The cataract surgery is one of the most complicated treatments in the eye surgery: The surgeon must remove the clouded natural lens and replace it with an artificial lens, called an intraocular lens. Formerly, the problem of the artificial lens was the difficult accommodation, which means the adjustment to near and far vision

Linse Federhaptik

Modern artificial lenses have small, flexible brackets (called haptics), with which the lenses are able to accommodate – however, the insertion of the lens with such brackets brings about many difficulties during the surgery. If the brackets are very fine and flexible, the lens might change its position after the surgery and the accommodation is therefore limited; if the brackets are thick and rigid, they can hardly be used without damaging the eye. Doci Innovations has developed a solution to this problem: An intraocular lens with special “spring haptics” which is inserted by means of an injector.

The artificial lens of Doci Innovations is located inside of the injector, including the brackets. When the surgeon moves the lens out of the injector, the lens remains folded and enters the capsular bag - a membrane that encloses the lens – like this, the brackets cannot cause any damage. Only when the lens is located in the capsular bag, the haptics unfold and cling (just like to a natural lens) to the edges of the capsular bag.

The optimized unfolding of the haptics is enabled by their special material: They are made of a shape - memory alloy, a special metal that can apparently "remember" a previous shape. Initially, the brackets consisting of the shape - memory alloy lie firmly against the edge of the artificial lens. When the lens is inserted and thereby the body temperature is warmed, the haptics unfold automatically and take the correct position. The haptic can be referred to as the so – called “spring haptic”.

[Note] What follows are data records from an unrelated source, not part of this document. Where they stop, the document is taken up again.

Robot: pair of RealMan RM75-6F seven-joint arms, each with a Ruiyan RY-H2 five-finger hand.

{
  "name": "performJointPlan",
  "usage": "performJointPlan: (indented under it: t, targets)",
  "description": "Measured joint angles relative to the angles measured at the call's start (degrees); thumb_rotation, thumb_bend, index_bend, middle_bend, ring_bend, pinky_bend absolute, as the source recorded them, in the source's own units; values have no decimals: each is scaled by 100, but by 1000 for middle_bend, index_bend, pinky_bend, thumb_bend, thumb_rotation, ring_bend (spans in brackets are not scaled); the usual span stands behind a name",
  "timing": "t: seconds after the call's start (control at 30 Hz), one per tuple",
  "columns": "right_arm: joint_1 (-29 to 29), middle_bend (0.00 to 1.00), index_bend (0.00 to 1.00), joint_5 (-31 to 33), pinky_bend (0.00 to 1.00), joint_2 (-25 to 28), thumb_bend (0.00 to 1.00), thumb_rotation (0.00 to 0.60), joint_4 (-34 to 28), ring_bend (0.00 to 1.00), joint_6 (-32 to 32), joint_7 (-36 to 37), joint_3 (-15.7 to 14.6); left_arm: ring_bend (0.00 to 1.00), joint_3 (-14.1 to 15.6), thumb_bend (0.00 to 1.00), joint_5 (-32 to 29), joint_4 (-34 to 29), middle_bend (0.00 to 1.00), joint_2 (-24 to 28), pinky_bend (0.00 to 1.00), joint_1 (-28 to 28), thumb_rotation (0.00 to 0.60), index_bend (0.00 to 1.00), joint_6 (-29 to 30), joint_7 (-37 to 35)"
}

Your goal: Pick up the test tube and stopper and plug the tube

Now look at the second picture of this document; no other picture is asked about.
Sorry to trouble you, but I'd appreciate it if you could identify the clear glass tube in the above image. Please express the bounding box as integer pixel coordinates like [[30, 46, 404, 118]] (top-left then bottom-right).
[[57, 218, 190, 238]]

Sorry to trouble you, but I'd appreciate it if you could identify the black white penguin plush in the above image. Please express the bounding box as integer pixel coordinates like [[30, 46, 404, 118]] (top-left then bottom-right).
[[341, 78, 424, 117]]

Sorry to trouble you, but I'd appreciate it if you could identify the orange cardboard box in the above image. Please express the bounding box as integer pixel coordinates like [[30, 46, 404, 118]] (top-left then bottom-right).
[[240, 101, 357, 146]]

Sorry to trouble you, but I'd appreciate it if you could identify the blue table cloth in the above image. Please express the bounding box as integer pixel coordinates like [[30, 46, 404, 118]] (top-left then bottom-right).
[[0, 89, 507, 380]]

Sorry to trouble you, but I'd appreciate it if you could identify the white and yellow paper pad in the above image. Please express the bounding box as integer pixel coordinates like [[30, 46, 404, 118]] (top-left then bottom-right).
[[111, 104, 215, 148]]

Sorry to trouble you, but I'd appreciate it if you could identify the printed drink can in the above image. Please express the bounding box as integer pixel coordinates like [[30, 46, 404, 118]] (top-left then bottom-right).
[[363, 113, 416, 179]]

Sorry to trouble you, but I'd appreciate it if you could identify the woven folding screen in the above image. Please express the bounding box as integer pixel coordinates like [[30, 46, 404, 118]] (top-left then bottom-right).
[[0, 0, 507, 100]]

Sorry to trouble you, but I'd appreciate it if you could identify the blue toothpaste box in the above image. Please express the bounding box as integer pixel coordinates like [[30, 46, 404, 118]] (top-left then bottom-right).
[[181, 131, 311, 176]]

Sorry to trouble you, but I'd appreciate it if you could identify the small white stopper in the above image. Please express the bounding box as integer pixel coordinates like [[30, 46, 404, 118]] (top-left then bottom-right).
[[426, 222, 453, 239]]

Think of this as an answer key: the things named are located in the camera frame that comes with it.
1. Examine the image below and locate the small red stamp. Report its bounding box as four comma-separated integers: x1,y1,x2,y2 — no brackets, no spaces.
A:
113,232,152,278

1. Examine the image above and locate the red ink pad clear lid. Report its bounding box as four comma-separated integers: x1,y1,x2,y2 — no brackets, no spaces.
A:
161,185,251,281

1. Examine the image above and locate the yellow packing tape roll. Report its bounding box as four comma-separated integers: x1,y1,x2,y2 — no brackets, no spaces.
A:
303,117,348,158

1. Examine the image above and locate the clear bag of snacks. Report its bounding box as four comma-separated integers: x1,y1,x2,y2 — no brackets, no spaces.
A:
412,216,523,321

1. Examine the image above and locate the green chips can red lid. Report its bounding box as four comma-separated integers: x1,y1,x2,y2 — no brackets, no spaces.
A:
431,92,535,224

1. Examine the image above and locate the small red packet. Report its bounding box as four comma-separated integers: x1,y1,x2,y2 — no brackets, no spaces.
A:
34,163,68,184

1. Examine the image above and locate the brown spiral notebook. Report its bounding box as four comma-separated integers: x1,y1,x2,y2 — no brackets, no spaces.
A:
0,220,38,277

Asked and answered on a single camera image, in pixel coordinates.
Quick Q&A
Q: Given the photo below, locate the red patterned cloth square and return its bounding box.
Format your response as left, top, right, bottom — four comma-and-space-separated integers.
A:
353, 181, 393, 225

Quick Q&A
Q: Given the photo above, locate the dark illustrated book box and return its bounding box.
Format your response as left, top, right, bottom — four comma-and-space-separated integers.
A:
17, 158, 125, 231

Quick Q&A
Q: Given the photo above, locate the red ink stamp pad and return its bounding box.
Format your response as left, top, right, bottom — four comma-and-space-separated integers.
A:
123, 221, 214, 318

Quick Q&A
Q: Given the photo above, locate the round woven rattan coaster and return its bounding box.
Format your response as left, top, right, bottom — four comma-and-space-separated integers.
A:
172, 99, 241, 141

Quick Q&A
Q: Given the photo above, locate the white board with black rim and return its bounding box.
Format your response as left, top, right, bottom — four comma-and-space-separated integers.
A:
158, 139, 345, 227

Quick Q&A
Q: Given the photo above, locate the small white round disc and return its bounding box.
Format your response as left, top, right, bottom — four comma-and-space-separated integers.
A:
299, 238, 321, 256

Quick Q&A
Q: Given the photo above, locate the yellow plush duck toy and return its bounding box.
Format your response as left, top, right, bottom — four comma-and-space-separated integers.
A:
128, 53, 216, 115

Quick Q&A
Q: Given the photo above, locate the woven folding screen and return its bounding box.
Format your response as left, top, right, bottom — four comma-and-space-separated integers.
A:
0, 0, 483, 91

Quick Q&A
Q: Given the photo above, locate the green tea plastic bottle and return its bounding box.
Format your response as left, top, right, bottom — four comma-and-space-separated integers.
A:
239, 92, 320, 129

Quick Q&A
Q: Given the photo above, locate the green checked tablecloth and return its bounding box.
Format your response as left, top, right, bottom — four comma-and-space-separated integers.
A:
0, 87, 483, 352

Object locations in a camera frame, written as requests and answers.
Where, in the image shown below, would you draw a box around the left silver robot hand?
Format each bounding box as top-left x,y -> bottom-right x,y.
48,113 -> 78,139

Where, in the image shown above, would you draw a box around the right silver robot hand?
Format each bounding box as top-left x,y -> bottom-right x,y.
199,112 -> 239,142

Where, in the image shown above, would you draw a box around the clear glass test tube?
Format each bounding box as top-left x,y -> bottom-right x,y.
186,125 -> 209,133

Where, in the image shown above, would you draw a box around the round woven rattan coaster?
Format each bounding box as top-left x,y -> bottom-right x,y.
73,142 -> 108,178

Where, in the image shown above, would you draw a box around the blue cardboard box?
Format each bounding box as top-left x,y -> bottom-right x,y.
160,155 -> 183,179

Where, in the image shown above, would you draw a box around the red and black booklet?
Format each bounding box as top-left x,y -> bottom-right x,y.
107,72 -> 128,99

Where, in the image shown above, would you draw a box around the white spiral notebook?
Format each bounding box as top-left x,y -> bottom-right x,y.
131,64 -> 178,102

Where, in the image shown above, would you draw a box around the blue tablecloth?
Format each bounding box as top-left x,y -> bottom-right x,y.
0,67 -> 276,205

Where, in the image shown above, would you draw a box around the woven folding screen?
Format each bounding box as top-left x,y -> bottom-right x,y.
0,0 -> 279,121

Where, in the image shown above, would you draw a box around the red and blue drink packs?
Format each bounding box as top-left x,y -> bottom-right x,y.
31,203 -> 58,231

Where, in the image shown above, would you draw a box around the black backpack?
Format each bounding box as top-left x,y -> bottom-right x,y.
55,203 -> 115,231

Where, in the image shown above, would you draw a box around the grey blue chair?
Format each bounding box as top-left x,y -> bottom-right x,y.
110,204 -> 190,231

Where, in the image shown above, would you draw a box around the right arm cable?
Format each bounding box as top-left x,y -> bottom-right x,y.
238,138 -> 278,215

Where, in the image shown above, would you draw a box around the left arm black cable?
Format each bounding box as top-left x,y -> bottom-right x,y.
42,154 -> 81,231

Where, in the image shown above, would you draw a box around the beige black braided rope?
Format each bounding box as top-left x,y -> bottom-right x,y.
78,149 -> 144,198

With this system, developed by Doci Innovations, focusing on an intraocular lens with a special haptic and an injector, the lens can be optimally adjusted after surgery to near and far vision - and is easy for the surgeon to use. It can be guaranteed that the lens is fixed against rotation inside of the eye. This has the advantage that it can also be designed for the correction of astigmatism - a very common defective vision based on the curvature of the cornea.